*What this task involves*. All that is needed is a count of the lines in this data that contain the word "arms".

*Provided data*.
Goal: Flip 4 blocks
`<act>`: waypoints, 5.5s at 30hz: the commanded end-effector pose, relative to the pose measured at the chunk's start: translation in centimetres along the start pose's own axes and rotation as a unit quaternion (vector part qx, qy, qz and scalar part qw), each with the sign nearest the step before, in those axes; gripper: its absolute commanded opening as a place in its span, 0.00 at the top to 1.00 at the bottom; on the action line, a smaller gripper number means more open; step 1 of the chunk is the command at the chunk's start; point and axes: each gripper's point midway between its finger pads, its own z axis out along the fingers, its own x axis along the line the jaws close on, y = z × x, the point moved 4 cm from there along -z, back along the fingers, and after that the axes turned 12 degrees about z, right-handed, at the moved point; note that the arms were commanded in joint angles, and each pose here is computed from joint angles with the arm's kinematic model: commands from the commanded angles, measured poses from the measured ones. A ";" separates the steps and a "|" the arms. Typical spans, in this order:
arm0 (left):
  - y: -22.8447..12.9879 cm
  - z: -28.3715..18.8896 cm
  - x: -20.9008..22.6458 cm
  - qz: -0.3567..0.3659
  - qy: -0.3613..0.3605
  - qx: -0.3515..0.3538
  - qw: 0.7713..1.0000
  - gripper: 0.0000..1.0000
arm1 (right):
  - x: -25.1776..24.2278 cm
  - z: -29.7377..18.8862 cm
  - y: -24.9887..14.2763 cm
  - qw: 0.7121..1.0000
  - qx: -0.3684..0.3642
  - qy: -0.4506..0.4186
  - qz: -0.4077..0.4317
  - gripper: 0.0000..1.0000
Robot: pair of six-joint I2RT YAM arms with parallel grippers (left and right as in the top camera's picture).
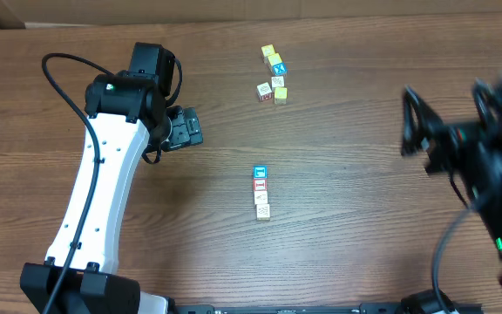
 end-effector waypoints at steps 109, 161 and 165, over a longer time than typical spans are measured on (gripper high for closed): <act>-0.1 0.1 0.3 -0.008 0.008 0.001 1.000 0.00 | -10.5 3.1 -24.9 0.995 -0.070 0.073 -0.010 0.00; -12.9 -0.4 3.4 -0.067 -0.078 -0.225 0.969 0.00 | -10.5 3.1 -24.9 0.995 -0.070 0.073 -0.010 0.00; -12.3 0.3 3.9 -0.090 -0.088 -0.289 0.949 0.00 | -10.5 3.1 -24.9 0.995 -0.070 0.073 -0.010 0.00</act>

*Solution to this problem*. 2